Lina Stores is a bit of a Soho veteran: they’ve been producing fresh pasta on the same site for over 70 years, and they’re still going strong. Not only that, they import and sell authentic Italian produce, and continue to make pasta, cakes, hot dishes and sandwiches, too. The coffee isn’t half bad, either.
Coffee connoisseurs should head to Flat White amidst the Berwick Street Market. It’s here that you can witness the fusion between the Old Soho of street traders, fabric stores and vinyl shops and the New Soho of creative industries, media and fashion — along with grabbing your caffeine fix, of course. Since opening in 2005, Flat White has become a rendez-vous for Soho locals and a haven for Australian and New Zealand expats and travellers desperate for a good coffee in the city.
SHE is the first – ever – lesbian bar on the main strip of Old Compton Street. And it’s actually the only lesbian bar in the whole of London, operating downstairs from Little Ku, meaning that this spot can get packed out.
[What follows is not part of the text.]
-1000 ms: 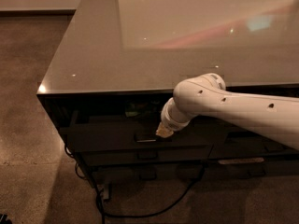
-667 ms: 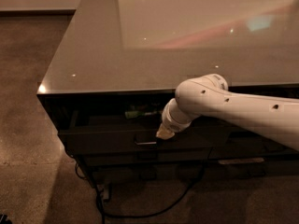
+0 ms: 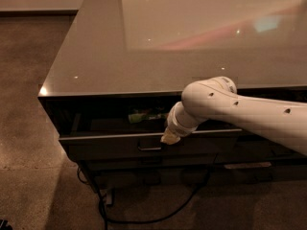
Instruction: Open top drawer
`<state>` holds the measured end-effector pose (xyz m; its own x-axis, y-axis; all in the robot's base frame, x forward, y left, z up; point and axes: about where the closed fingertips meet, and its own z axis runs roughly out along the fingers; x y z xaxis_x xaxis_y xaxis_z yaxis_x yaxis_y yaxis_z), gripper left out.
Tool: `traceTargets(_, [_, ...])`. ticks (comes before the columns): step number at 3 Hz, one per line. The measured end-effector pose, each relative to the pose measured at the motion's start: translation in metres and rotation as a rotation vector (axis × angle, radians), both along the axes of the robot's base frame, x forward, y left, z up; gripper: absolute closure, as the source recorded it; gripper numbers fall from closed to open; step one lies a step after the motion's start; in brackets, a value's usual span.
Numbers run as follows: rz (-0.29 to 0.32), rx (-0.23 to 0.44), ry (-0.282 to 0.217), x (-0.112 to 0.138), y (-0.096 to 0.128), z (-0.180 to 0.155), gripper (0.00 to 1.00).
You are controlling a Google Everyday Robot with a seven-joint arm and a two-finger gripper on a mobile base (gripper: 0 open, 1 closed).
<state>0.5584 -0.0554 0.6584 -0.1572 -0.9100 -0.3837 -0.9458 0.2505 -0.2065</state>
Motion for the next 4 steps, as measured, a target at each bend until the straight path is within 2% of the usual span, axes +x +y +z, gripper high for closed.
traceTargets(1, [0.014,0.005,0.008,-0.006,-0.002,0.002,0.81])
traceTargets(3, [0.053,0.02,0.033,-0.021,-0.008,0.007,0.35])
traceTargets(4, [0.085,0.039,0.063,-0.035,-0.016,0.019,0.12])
But that’s good news for the female-identifying queer community who are generally forgotten about when it comes to ‘gay’ spaces: almost every city where there are large quantities of LGBTQIA+ people, has a real dearth of spaces for lesbians, queer women and non-binary folk.
“In the past decade, there’s been a real increase in club nights that cater to this demographic, but in terms of physical permanent spaces, it’s very slim pickings. There must be reasoning behind that, but I’m sure most of it’s got to do with misogyny,” states Alim Kheraj, author of ‘Queer London: A Guide to the City's LGBTQ+ Past and Present.’
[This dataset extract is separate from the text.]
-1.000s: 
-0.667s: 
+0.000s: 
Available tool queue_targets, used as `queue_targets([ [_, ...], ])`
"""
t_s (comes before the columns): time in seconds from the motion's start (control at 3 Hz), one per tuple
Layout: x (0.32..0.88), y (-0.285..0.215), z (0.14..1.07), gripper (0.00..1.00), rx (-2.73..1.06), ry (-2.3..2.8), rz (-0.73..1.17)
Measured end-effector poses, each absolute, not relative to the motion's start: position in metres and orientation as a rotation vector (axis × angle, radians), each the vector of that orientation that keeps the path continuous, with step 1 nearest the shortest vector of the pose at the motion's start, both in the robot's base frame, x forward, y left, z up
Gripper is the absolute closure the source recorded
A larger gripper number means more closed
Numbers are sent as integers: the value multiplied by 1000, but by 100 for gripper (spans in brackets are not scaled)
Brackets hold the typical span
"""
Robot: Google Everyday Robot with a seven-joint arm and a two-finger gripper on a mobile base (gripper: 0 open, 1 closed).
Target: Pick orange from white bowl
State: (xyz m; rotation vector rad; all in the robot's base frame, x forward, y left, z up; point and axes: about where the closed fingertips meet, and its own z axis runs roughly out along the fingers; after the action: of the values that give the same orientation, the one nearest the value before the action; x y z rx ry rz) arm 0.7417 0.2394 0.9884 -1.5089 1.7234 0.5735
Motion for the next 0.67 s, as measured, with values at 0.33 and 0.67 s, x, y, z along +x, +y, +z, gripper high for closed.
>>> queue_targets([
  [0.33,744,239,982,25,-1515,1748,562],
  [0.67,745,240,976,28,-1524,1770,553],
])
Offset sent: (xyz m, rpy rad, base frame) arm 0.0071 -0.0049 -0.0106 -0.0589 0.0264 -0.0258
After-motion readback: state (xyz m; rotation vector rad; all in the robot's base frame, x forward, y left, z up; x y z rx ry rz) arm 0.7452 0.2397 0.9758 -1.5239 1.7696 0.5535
One of London’s most famous record stores, Sister Ray actually began life as a stall in Camden Market. Fast-forward to today – and its Soho location – its collection is both extensive and in excellent condition, stocking rare records and timeless classics. The friendly and knowledgeable staff are always on hand to help, so don’t be shy about asking for recommendations.
Machine-A is easy to miss on Brewer Street, but it’s a concept store that’s certainly worth the visit. Stocking all the coolest pieces from designers such as Raf Simons, Gosha Rubchinskiy, Maison Margiela and A-Cold-Wall, be prepared to part with some of your hard-earn cash.
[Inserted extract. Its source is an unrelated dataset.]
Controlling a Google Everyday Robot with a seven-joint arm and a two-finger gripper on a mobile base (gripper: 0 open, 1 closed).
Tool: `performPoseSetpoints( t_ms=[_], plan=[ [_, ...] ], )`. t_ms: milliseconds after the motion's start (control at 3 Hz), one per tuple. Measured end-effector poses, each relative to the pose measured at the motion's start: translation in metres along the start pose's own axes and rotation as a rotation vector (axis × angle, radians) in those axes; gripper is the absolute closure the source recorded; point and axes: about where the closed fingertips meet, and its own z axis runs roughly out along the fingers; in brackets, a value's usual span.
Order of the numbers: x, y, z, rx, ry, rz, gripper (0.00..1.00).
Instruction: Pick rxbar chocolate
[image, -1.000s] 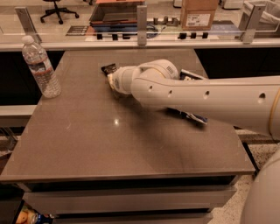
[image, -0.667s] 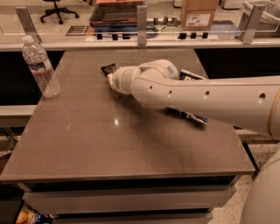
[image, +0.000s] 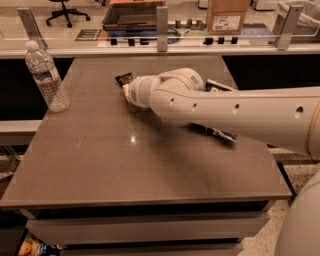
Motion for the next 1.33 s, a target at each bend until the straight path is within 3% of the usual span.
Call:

One of London’s recent success stories, Bao has gone from street food to permanent sites with undeniable ease, and continues to command huge queues around the block. Their original spot in Soho is still a neighbourhood highlight, a great place to pop in for some steamed buns — the signature pig blood cake with bright-yellow egg yolk is a must.
When in the ‘hood, it’s always worth seeing what’s on at Soho Theatre, a great local venue with lots of LGBTQIA+ programming. As a charity and social enterprise, driven by a passion for “the work we produce, the artists we work with and the audiences we attract,” its herstory dates back to the early 1970s as Soho Poly — a small but influential fringe theatre, capturing the excitement and innovation of its time.
Down the street from Comptons, you’ll find Balans — a sleek and sumptuous restaurant in the heart of ‘hood that was established back in 1987. ‘Good food, good times, late into the night’ is their tagline, and so it’s no surprise that you’ll find many a queer Londoner here after having danced their way into the night.
The Photographers' Gallery
The Photographers' Gallery was founded in London's Covent Garden in 1971 and was the first public gallery in the UK dedicated to the medium. Having relocated to Soho, it is now the largest public gallery in the city dedicated to photography, with exhibitions ranging from the latest emerging talent to established artists. Make sure to check out the Soho Photography Quarter (SPQ) – an exciting new cultural space in Ramillies Place, offering free open-air exhibitions and other events on the streets of Soho.